In our study including 112 stable CAD patients stented by BMS or DES, results revealed that DES had no suppressive effects on systemic inflammatory response. Recently, there has been published data about the prolonged and pronounced systemic inflammatory response triggered by DES, in contrary to their local anti inflammatory properties[9]. When we have a consensus and exact data in this topic in the future, we may prescribe much intense anti inflammatory regimens such as higher dose statins for the patients with DES. However, we need larger randomised trials to be able to clarify the exact mechanisms.
Limitations
The main limitation of our trial is that it was not randomised. At the time period of our trial, DES was not paid by the social security institution for every patient, so we weren’t able to randomise the patients to each stent group. As a result, there were differences of patient characteristics between the stent groups, like more diabetics in BMS group. We tried to examine each factor, possibly effecting the results, seperately to be able to overcome this limitation.

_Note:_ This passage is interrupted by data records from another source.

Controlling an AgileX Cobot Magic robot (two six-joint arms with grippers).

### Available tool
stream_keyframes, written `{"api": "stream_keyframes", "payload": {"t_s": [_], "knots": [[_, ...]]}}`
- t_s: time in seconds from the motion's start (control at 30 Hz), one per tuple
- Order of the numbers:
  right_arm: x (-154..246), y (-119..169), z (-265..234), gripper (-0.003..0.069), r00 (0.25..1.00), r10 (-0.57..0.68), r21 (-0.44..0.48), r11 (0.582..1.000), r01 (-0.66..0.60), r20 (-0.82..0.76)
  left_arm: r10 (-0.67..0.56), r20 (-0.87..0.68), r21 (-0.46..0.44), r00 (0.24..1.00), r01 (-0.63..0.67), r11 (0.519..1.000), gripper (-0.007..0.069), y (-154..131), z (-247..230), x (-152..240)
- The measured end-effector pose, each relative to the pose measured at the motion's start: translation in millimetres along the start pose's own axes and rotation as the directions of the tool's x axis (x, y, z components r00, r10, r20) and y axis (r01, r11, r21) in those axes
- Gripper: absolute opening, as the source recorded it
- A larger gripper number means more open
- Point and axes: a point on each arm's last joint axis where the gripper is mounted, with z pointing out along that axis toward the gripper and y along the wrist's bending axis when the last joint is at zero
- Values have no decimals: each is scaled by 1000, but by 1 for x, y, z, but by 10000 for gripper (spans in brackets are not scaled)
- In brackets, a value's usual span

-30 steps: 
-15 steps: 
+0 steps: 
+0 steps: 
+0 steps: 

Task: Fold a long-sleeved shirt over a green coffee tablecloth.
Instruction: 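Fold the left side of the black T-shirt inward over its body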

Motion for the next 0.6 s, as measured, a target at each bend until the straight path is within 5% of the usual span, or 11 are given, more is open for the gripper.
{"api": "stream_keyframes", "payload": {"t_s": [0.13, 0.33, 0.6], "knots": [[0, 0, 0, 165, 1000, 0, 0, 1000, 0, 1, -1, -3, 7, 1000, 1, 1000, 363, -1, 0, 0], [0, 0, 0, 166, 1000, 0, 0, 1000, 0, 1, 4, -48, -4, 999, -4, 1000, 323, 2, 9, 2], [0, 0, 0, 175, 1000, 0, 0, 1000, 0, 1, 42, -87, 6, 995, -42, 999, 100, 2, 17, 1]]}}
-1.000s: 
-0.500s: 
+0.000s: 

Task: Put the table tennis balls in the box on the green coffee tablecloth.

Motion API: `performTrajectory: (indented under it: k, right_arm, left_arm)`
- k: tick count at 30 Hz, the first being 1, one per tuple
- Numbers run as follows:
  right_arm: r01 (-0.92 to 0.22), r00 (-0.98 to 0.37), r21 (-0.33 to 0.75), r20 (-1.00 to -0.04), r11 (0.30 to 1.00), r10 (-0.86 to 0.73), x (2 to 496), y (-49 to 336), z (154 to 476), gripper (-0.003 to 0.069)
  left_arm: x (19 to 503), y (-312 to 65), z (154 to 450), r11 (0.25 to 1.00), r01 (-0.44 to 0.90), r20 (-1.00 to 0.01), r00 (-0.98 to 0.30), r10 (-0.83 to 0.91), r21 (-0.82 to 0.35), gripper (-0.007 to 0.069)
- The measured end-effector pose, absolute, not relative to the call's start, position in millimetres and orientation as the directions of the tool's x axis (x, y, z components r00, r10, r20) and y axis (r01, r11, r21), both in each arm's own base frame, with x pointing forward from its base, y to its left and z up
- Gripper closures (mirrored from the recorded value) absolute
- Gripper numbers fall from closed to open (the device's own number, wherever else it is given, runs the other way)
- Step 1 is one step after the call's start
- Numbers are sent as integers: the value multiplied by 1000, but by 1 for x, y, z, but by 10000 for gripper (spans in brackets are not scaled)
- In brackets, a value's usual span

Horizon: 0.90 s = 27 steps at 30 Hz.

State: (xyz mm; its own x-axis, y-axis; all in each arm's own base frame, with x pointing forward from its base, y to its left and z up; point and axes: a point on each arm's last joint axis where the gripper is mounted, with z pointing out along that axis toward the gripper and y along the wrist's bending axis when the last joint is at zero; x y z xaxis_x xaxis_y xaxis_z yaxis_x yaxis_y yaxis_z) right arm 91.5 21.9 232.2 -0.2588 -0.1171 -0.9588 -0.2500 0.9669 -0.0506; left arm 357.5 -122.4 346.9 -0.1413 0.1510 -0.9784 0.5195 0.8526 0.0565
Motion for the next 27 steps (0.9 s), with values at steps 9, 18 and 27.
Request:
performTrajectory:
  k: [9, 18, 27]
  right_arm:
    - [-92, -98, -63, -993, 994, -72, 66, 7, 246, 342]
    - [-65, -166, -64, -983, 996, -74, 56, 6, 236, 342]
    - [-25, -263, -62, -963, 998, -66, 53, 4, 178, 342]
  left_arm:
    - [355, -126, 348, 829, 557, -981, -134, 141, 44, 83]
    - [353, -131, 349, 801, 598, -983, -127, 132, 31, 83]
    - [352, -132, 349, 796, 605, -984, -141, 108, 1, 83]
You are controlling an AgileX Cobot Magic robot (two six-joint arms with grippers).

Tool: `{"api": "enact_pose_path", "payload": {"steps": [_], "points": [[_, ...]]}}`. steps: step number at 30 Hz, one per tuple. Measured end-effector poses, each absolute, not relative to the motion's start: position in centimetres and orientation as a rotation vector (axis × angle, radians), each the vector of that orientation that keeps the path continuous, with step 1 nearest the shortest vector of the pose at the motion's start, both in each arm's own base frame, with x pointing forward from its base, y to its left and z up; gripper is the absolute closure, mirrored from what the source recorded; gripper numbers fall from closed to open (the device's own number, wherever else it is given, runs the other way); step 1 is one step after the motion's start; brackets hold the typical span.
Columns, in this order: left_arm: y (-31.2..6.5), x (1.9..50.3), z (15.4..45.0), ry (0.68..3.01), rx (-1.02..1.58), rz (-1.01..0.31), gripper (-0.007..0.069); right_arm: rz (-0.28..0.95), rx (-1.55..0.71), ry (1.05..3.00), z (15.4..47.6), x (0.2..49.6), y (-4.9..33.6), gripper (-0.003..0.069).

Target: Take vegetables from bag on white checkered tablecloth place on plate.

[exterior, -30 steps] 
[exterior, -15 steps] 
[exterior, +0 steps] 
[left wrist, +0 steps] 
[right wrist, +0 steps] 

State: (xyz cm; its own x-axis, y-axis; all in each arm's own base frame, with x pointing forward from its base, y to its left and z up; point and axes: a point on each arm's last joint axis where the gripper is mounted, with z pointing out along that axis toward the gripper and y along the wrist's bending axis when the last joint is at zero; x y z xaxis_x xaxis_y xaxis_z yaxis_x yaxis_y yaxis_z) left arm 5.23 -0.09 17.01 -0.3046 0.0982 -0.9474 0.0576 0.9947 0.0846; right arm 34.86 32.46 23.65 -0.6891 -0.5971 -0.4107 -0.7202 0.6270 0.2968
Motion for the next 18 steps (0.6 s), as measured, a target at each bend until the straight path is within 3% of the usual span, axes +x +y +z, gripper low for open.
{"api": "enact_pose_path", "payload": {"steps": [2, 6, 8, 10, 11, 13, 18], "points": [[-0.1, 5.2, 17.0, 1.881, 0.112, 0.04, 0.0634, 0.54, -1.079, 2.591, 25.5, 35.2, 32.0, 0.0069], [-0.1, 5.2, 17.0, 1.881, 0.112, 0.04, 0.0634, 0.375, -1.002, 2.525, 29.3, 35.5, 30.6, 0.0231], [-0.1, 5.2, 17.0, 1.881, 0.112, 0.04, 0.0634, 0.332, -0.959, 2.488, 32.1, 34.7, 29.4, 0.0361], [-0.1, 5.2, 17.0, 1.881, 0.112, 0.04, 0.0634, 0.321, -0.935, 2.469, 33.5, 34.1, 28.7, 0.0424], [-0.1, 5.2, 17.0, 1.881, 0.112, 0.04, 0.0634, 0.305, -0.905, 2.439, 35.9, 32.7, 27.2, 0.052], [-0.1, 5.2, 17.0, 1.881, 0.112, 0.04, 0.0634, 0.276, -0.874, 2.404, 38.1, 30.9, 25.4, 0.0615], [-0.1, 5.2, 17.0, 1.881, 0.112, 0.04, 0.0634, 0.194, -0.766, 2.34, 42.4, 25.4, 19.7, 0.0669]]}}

Post procedural peak CRP levels are achieved at the 48th hour, but we used the 24th hour values[5]. Without difference in the 24th hour values, no significant difference is accepted at the 48th hour. So, most of the trials inthe literature also used the 24th hour values, like we did[713,15].
Conflict of interest
Issues regarding the authorship or article: None declared.
Financial Sources
This trial was supported financially by “Clinical Vascular Biology Foundation, Turkey”.